#### Exercise
Restate word for word the lines below from the one that has "This is a labelling" through the one that has "Q: Point to the pink", keeping both and dropping all pictures.
[Excerpted records Boundary: Start]
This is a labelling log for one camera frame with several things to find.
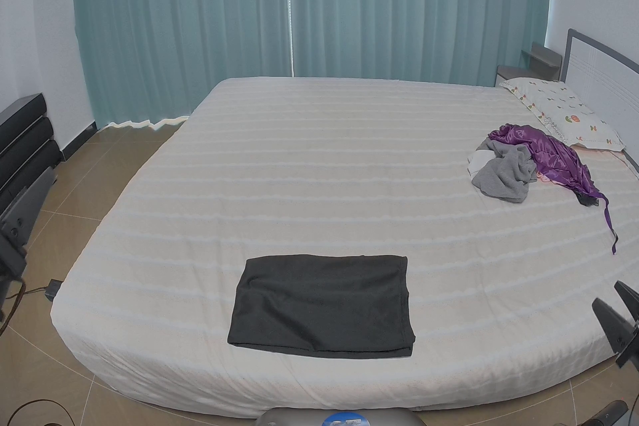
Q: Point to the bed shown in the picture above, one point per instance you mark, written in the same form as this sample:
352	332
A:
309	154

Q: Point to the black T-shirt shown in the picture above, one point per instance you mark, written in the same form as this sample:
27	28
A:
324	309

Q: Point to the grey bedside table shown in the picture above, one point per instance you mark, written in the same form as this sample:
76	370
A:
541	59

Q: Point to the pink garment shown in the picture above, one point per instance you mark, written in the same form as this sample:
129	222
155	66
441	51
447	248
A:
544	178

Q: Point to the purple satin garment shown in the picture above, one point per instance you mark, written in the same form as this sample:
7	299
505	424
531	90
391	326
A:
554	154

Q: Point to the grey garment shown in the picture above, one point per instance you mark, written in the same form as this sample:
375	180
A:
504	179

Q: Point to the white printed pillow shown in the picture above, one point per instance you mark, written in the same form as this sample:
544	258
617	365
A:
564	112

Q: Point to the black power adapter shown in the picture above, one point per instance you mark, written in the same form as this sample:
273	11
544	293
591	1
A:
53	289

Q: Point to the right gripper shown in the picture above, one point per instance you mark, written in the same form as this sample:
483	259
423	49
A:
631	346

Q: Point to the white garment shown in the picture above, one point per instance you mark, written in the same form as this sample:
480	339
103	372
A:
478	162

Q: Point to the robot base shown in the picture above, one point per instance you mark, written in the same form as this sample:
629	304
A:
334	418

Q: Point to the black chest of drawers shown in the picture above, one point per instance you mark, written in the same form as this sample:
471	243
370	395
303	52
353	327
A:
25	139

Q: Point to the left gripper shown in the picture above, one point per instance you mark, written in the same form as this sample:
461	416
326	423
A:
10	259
[Excerpted records Boundary: End]
[Excerpted records Boundary: Start]
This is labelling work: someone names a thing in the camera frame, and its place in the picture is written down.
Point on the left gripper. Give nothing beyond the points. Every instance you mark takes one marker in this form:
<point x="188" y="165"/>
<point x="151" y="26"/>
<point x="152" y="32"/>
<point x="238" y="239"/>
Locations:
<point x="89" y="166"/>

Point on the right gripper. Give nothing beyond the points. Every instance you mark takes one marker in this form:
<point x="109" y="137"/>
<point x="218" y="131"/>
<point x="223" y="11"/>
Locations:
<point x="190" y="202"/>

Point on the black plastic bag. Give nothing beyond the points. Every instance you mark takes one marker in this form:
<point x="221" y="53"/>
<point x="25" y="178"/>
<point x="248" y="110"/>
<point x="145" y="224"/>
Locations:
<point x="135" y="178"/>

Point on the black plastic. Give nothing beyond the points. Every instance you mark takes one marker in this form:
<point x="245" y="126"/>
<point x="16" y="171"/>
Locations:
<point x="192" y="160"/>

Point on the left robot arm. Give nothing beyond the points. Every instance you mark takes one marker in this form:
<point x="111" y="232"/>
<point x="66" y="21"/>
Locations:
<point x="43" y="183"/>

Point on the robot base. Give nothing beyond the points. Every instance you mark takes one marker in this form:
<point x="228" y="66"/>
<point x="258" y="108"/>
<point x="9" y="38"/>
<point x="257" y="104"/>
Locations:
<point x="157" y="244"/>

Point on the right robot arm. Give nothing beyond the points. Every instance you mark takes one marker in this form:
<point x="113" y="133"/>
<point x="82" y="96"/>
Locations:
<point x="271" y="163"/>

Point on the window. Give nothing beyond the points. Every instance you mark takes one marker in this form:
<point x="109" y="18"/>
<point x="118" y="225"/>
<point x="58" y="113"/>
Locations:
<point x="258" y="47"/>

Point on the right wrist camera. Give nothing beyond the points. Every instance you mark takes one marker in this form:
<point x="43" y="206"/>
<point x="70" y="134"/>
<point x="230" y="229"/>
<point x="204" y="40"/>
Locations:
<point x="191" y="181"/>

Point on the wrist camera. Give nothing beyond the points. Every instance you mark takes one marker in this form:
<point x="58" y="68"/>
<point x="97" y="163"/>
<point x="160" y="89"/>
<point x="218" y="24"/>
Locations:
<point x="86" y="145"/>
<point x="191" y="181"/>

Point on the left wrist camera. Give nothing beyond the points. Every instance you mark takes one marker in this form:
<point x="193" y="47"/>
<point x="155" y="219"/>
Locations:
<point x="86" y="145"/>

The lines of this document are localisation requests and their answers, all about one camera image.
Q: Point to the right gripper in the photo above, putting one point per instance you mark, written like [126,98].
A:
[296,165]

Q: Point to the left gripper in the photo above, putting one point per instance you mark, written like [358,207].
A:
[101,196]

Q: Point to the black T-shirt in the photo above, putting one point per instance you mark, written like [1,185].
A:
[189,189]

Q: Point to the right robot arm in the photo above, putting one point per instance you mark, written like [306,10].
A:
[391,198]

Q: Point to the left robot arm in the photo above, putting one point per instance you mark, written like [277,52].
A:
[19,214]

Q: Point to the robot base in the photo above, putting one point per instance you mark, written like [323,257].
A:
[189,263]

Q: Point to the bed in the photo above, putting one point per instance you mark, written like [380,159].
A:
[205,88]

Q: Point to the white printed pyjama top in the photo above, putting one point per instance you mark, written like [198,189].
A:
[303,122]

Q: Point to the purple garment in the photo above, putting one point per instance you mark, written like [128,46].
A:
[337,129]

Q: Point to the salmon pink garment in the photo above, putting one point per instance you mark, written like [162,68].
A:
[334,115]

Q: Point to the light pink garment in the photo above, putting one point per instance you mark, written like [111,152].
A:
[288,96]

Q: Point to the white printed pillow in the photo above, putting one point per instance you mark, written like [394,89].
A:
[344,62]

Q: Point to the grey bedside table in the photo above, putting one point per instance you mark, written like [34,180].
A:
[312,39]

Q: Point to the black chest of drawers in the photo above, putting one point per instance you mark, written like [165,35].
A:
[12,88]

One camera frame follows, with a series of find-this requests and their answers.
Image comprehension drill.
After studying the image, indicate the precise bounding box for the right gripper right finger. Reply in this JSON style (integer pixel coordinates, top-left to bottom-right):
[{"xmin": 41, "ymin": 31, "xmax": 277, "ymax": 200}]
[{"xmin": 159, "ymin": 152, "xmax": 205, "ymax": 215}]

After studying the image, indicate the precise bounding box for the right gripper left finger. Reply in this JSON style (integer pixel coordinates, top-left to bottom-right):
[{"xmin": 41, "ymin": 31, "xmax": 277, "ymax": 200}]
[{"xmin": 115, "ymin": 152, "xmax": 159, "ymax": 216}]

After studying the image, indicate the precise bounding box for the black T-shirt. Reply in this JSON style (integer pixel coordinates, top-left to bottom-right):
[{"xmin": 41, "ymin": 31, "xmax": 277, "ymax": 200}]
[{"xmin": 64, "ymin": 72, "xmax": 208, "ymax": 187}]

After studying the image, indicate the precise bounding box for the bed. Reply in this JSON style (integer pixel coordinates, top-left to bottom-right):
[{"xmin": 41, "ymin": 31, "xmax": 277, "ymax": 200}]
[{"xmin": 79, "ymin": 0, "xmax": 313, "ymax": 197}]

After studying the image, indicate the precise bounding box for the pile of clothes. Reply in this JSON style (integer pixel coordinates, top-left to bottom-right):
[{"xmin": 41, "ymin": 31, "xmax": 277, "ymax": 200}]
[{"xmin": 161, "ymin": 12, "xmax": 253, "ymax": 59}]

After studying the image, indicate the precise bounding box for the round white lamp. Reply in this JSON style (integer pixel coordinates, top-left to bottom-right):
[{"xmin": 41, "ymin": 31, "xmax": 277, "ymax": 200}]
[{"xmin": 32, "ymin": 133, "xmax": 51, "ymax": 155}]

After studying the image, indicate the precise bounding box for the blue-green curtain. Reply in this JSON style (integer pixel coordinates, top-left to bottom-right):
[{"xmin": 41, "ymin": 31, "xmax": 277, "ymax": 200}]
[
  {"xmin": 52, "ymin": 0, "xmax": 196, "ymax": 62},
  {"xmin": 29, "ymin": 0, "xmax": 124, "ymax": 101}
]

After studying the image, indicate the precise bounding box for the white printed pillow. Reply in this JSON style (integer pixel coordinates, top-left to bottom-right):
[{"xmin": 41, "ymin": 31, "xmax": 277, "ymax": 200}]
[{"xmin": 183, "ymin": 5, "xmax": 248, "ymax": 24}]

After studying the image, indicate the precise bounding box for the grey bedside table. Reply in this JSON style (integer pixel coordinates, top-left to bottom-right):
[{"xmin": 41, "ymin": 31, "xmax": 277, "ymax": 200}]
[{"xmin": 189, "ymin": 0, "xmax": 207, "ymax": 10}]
[Excerpted records Boundary: End]
[Excerpted records Boundary: Start]
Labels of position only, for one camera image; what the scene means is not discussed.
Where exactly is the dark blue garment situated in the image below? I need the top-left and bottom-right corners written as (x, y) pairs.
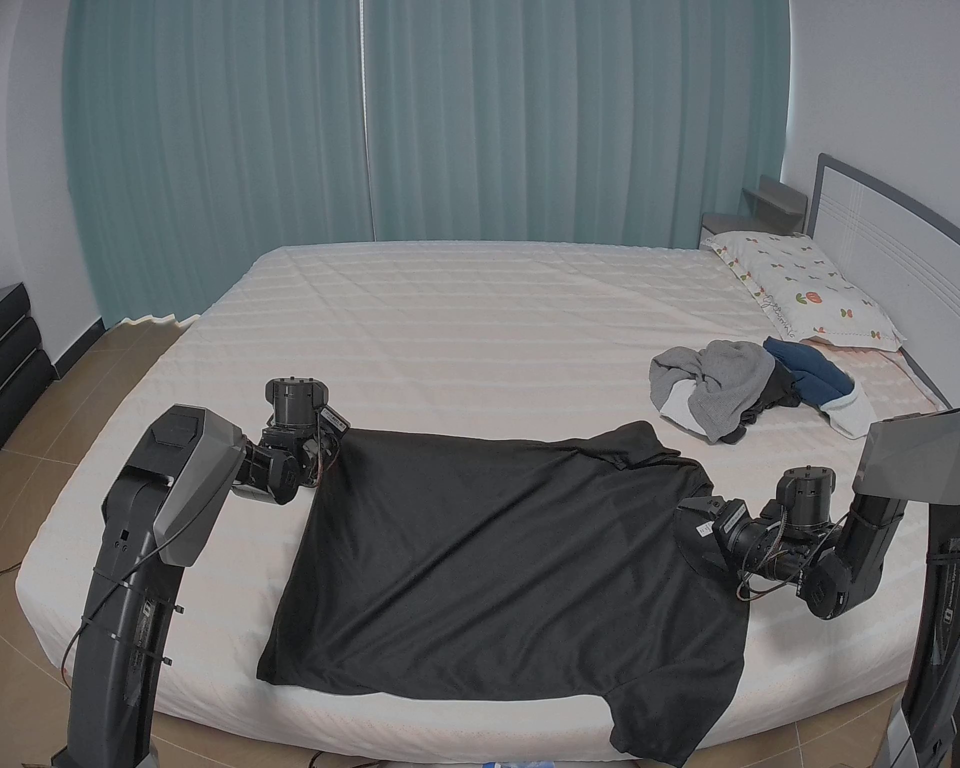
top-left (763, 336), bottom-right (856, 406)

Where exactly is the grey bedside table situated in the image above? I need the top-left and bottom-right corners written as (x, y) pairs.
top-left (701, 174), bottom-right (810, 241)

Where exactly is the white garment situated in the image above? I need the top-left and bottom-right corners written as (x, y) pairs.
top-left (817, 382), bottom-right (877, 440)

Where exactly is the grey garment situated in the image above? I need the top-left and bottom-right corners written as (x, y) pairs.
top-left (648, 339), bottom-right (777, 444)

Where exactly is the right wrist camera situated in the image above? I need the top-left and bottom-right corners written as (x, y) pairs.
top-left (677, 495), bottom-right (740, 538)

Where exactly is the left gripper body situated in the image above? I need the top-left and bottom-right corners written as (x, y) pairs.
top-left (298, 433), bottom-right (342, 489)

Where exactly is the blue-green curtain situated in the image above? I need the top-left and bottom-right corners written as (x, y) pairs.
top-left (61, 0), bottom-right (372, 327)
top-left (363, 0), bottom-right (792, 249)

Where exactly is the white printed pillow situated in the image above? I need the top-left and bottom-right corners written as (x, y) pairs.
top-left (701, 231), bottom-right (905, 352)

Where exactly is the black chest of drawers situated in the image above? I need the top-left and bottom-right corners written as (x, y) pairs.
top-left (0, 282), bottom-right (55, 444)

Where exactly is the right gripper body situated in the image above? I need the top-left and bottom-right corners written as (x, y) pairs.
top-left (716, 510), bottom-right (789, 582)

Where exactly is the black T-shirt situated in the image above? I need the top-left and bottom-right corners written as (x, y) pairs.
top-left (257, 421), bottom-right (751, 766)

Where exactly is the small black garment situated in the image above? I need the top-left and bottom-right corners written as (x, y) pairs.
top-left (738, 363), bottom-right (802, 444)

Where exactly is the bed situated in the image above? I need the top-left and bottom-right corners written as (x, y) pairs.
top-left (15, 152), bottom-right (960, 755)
[Excerpted records Boundary: End]
#### Solved exercise
This is a labelling log for one camera frame with several things to find.
Q: Point to the bed shown in the picture above, one point per instance you mark, written in the same form as this sample:
352	332
A:
309	154

Q: Point to the black T-shirt shown in the picture above, one point per instance you mark, written in the same form as this sample:
27	28
A:
324	309

Q: Point to the grey bedside table shown in the picture above, one point per instance you mark, written in the same form as this sample:
76	370
A:
541	59

Q: Point to the pink garment shown in the picture above, one point per instance you mark, written in the same form as this sample:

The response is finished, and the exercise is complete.